All out for November 29th federal court hearing—most important of the case—in Detroit!

If you’re not in the Midwest and can’t make it to Detroit, organize a solidarity event in your city!

WHEN: Tuesday, November 29th, 2016, at 2 PM Eastern Standard Time (rally at 2 PM, hearing starts at 3 PM)

WHERE: U.S. District Court, 231 W. Lafayette Blvd., downtown Detroit, Michigan

The Rasmea Defense Committee is calling on everyone to mobilize for Detroit on November 29th, and tell us here that you’re attending or if you need a ride or if you can provide transportation!

Supporters from Chicago and other parts of Illinois, Milwaukee, Detroit / Dearborn, Grand Rapids, Minneapolis / St. Paul, Cincinnati, Indiana, and other Midwest areas are already committed to attend.

In addition, NY is organizing a solidarity action on November 28th, Harvard Law School is discussing the case on November 11th, and others in Florida, Texas, and California are planning actions as well.

If you are NOT in the Midwest, we are calling on you to also organize support events for Rasmea on or around November 29th.  Again, it is the most important hearing in the case, and it also falls on the International Day of Solidarity with the Palestinian People, so there may already be Palestine support forces near you that are organizing events we can join with Rasmea’s story.

Let us know once it’s scheduled, by emailing info@stopfbi.net.

And continue to support #Justice4Rasmea by donating to the defense, and staying in touch through justice4rasmea.org and justice4rasmea@uspcn.org.

Background:

On Tuesday, November 29th, 2016, the International Day of Solidarity with the Palestinian People, Rasmea Odeh will once again be in a Detroit courtroom—this time for the most important hearing in her case to date—before Judge Gershwin Drain.  This Daubert hearing will, in all likelihood, have two mental health experts from each of the prosecution and defense sides testify before the judge, and then he will hear legal arguments as to whether the testimony of Dr. Mary Fabri—the clinical psychologist from the world-renowned Kovler Center for the Treatment of Survivors of Torture, who diagnosed Rasmea’s Post-Traumatic Stress Disorder (PTSD)—is scientifically valid and applicable to the facts of the case.
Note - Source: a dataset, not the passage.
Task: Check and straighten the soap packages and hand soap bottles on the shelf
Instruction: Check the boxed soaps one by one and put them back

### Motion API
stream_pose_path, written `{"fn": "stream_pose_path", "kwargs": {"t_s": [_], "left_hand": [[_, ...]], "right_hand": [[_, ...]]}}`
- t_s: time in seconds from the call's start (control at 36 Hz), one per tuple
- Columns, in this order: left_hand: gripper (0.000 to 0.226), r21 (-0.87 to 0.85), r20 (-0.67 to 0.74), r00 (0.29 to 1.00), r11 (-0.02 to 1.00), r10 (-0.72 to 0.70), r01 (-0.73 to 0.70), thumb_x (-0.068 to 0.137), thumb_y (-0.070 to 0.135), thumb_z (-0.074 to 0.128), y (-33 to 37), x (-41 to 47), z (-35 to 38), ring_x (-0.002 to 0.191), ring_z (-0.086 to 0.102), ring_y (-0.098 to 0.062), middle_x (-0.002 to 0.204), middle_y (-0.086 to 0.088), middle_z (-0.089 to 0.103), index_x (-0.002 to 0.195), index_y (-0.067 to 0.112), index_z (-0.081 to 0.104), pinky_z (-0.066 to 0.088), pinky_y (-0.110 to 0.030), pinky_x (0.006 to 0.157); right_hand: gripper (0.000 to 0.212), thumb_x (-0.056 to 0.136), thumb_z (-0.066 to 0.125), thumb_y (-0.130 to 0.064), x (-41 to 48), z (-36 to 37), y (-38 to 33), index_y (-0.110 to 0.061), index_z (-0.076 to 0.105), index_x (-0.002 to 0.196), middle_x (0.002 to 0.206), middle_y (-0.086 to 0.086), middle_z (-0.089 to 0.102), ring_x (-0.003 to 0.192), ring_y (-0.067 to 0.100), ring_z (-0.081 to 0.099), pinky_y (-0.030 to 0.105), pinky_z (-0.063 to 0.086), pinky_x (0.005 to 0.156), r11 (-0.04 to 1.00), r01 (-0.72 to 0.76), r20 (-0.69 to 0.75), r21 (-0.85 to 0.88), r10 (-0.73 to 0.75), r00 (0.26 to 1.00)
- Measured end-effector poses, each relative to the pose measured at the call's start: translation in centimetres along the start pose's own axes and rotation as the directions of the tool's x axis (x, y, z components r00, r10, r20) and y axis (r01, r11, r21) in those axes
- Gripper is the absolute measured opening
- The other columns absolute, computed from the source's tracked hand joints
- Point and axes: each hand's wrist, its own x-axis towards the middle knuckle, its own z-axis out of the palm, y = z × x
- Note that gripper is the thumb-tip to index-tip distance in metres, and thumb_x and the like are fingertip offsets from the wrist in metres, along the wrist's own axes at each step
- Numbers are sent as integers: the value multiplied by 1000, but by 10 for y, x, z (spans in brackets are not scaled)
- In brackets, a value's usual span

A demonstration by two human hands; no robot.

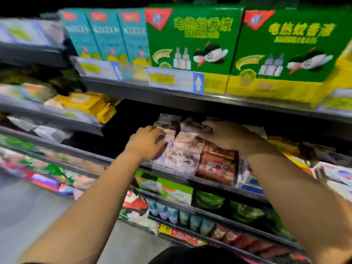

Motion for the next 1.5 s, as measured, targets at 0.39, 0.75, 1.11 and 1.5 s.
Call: {"fn": "stream_pose_path", "kwargs": {"t_s": [0.39, 0.75, 1.11, 1.5], "left_hand": [[34, -212, 42, 999, 977, -28, 36, 87, 55, 60, -56, 30, 32, 104, 55, -29, 113, -4, 53, 101, 25, 51, 50, -47, 88], [62, -289, 21, 976, 933, -219, 215, 83, 65, 60, -45, 87, 44, 107, 61, -33, 116, -11, 63, 120, 16, 47, 52, -44, 90], [92, -586, 88, 966, 772, -241, 246, 48, 62, 86, -39, 109, 54, 103, 64, -21, 112, -2, 65, 118, 12, 55, 53, -37, 92], [50, -807, -16, 967, 574, -255, 138, 74, 10, 86, -24, 114, 50, 97, 67, -30, 109, -14, 64, 112, 8, 53, 58, -47, 81]], "right_hand": [[53, 97, 57, -46, 109, 36, -77, -9, 54, 135, 136, 16, 57, 119, 34, 56, 31, 43, 92, 994, 20, 116, -105, -7, 993], [94, 80, 81, -41, 170, 37, -59, -10, 32, 153, 157, 9, 37, 139, 27, 40, 26, 33, 107, 997, -79, 191, -16, 80, 978], [72, 76, 86, -29, 177, 42, -58, -13, 47, 135, 122, 8, 60, 95, 20, 53, 24, 37, 73, 998, -51, 170, -23, 54, 984], [36, 90, 70, -15, 172, 47, -42, -15, 52, 121, 122, 11, 58, 102, 23, 58, 34, 51, 79, 973, -11, 10, 230, 9, 1000]]}}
Recall that before the 2014 trial, Dr. Fabri, who has worked with torture survivors for over 25 years, was prepared to testify as to how Rasmea’s PTSD, caused by the torture and rape she experienced at the hands of Israeli military interrogators in 1969, affected her answers to questions on complex immigration forms decades later in the U.S.

Judge Drain originally ruled her testimony irrelevant and inadmissible, which led to Rasmea’s unjust conviction; but earlier this year, the Sixth Circuit Court of Appeals ruled that he had erred, and sent the case back to him for the Daubert hearing.

Recently, Rasmea was subjected to 17 hours of mental examination by a government expert.  Her defense had argued strongly to oppose this questioning prior to the November 29th hearing, but Judge Drain still allowed it.  Even though the government continues to try to challenge Rasmea’s story, and claim that she does not have PTSD and did not get brutalized by the Israeli authorities in the 60s and 70s, Rasmea remains steadfast and strong, and will continue to exercise her constitutional right to assert a meaningful defense.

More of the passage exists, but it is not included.